Sort a nearly sorted (or K sorted) array

Hello Everyone,

Given an array of n elements, where each element is at most k away from its target position, devise an algorithm that sorts in O(n log k) time. For example, let us consider k is 2, an element at index 7 in the sorted array, can be at indexes 5, 6, 7, 8, 9 in the given array.
Examples:

Input : arr[] = {6, 5, 3, 2, 8, 10, 9}
k = 3
Output : arr[] = {2, 3, 5, 6, 8, 9, 10}

Input : arr[] = {10, 9, 8, 7, 4, 70, 60, 50}
k = 4
Output : arr[] = {4, 7, 8, 9, 10, 50, 60, 70}

We can use Insertion Sort to sort the elements efficiently. Following is the C code for standard Insertion Sort.

/* Function to sort an array using insertion sort*/

void insertionSort( int A[], int size)

{

int i, key, j;

for (i = 1; i < size; i++)

{

key = A[i];

j = i-1;

/* Move elements of A[0..i-1], that are

greater than key, to one

position ahead of their current position.

This loop will run at most k times */

while (j >= 0 && A[j] > key)

{

A[j+1] = A[j];

j = j-1;

}

A[j+1] = key;

}

}

The inner loop will run at most k times. To move every element to its correct place, at most k elements need to be moved. So overall complexity will be O(nk)
We can sort such arrays more efficiently with the help of Heap data structure . Following is the detailed process that uses Heap.

1. Create a Min Heap of size k+1 with first k+1 elements. This will take O(k) time
2. One by one remove min element from heap, put it in result array, and add a new element to heap from remaining elements.
   Removing an element and adding a new element to min heap will take log k time. So overall complexity will be O(k) + O((n-k) * log(k)).

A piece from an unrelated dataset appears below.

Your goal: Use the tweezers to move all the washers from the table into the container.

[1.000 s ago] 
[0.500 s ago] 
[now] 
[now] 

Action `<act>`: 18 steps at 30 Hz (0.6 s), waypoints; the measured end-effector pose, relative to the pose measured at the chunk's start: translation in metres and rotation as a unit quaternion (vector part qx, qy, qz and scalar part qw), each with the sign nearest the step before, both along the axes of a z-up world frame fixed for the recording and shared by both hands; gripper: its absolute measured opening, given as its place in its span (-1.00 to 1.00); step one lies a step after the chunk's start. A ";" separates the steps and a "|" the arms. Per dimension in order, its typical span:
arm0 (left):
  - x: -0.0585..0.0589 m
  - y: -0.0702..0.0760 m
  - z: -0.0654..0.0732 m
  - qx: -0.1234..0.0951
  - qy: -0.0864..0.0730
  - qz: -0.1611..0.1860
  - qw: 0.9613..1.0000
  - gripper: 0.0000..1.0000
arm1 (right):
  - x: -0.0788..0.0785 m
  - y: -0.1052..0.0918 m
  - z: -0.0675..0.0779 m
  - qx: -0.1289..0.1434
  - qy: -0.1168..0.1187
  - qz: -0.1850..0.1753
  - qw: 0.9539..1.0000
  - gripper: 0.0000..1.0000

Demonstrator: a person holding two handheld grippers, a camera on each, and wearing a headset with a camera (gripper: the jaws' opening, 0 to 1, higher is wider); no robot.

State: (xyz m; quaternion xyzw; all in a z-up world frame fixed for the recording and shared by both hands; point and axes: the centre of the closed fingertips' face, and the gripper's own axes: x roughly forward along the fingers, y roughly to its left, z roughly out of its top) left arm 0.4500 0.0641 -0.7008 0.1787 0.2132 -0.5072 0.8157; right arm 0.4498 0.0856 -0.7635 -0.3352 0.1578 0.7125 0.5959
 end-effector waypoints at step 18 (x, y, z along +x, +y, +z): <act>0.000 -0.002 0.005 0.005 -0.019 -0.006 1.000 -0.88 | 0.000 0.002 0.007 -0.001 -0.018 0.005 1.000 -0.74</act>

// A STL based C++ program to sort a nearly sorted array.

#include <bits/stdc++.h>

using namespace std;

// Given an array of size n, where every element

// is k away from its target position, sorts the

// array in O(n logk) time.

int sortK( int arr[], int n, int k)

{

// Insert first k+1 items in a priority queue (or min

// heap)

//(A O(k) operation). We assume, k < n.

priority_queue< int , vector< int >, greater< int > > pq(arr, arr + k + 1);

// i is index for remaining elements in arr[] and index

// is target index of for current minimum element in

// Min Heap 'pq'.

int index = 0;

for ( int i = k + 1; i < n; i++) {

arr[index++] = pq.top();

pq.pop();

pq.push(arr[i]);

}

while (pq.empty() == false ) {

arr[index++] = pq.top();

pq.pop();

}

}

// A utility function to print array elements

void printArray( int arr[], int size)

{

for ( int i = 0; i < size; i++)

cout << arr[i] << " " ;

cout << endl;

}

// Driver program to test above functions

int main()

{

int k = 3;

int arr[] = { 2, 6, 3, 12, 56, 8 };

int n = sizeof (arr) / sizeof (arr[0]);

sortK(arr, n, k);

cout << "Following is sorted array" << endl;

printArray(arr, n);

return 0;

}

Output:

Following is sorted array 2 3 6 8 12 56

The Min Heap based method takes O(n log k) time and uses O(k) auxiliary space.